Open Access

Immunohistochemical expression of sulfhydryl oxidase (QSOX1) in pediatric medulloblastomas

  • Ana Cristina Lira Sobral1,
  • Victor Moreschi Neto1,
  • Gabriela Traiano1,
  • Ana Paula Percicote2,
  • Elizabeth Schneider Gugelmin3,
  • Cleber Machado de Souza4,
  • Lia Nakao2,
  • Luiz Fernando Bleggi Torres2 and
  • Lucia de Noronha1Email author
Diagnostic Pathology201510:37

https://doi.org/10.1186/s13000-015-0268-2

Received: 12 August 2014

Accepted: 7 April 2015

Published: 24 April 2015

Abstract

Background

Medulloblastoma is a malignant, invasive embryonal tumor of the cerebellum and accounts for 20% of intracranial tumors in children. QSOX1, whose functions include formation of disulphide bridges, which are needed for correct protein folding and stability, formation of the extracellular matrix, regulation of the redox status and cell cycle control, appears to be involved in apoptosis in pathological states such as cancer. Thus, the aim of this study was to investigate the immunohistochemical expression of QSOX1 in medulloblastomas and nonneoplastic cerebellum.

Methods

Histology blocks of pediatric medulloblastomas were separated and two representative areas of the tumors and non-neoplastic cerebellum samples were used to construct tissue microarrays (TMAs) that were stained with an anti-QSOX1 antibody, and the slides were read using image analysis software.

Results

QSOX1 immunoexpression was observed in the non-neoplastic cerebellum samples and the medulloblastoma samples.

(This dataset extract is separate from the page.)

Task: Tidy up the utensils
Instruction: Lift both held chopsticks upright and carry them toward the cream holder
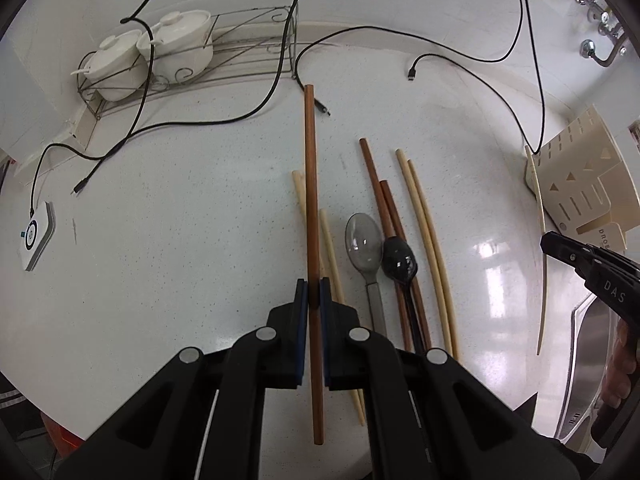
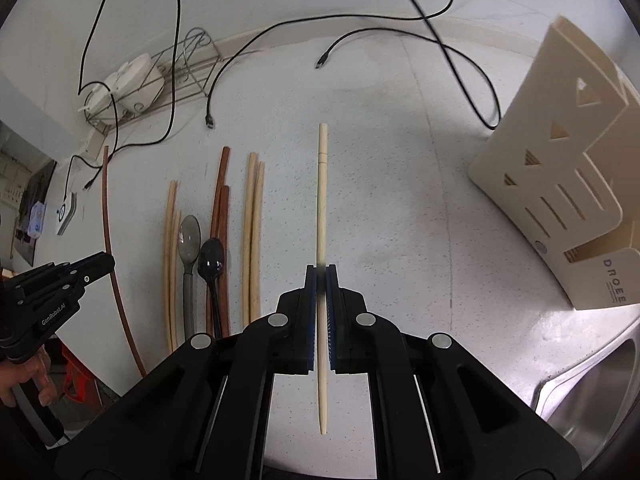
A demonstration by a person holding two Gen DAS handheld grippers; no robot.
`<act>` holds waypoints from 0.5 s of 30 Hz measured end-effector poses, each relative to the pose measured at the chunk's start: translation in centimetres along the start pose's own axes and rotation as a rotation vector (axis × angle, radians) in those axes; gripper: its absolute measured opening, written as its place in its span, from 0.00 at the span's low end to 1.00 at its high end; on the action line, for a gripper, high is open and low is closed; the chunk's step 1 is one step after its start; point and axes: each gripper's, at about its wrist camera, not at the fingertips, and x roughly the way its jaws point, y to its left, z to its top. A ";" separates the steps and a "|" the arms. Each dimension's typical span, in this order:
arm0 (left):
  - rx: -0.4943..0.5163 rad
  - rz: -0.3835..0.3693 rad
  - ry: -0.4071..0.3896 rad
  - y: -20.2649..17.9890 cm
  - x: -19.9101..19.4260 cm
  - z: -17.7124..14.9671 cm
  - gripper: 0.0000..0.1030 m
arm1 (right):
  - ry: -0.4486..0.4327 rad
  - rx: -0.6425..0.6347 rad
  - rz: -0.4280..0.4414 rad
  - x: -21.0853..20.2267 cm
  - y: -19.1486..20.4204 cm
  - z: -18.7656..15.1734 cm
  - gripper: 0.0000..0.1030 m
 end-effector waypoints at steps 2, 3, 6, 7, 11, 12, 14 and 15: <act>0.014 -0.013 -0.022 -0.9 -0.6 0.5 0.05 | -0.036 0.028 0.000 -1.2 -0.9 0.3 0.04; 0.021 -0.020 -0.032 -1.4 -0.9 0.6 0.05 | -0.053 0.040 -0.003 -1.8 -1.4 0.3 0.04; 0.046 -0.034 -0.066 -2.5 -2.0 1.4 0.05 | -0.103 0.077 -0.012 -3.3 -2.8 0.2 0.04; 0.054 -0.039 -0.077 -2.9 -2.4 1.8 0.05 | -0.120 0.090 -0.011 -3.9 -3.3 0.2 0.04; 0.095 -0.057 -0.133 -4.4 -4.5 2.7 0.05 | -0.204 0.133 -0.014 -6.3 -5.0 0.1 0.04; 0.107 -0.064 -0.146 -4.9 -5.0 3.1 0.05 | -0.228 0.141 -0.015 -7.0 -5.5 0.0 0.04; 0.129 -0.079 -0.171 -6.1 -6.1 3.7 0.05 | -0.291 0.151 -0.021 -8.4 -6.1 -0.3 0.04; 0.142 -0.086 -0.185 -6.5 -6.5 4.0 0.05 | -0.327 0.156 -0.029 -9.2 -6.5 -0.4 0.04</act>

There was no statistically significant relationship between QSOX1 immunopositivity in the medulloblastoma samples and the clinical and pathological variables.

Conclusions

Although QSOX1 did not prove useful for stratifying patients into risk groups, tumor cells and the fibrillar extracellular matrix were positive for this marker, indicating that this enzyme may be involved in the pathogenesis of medulloblastoma.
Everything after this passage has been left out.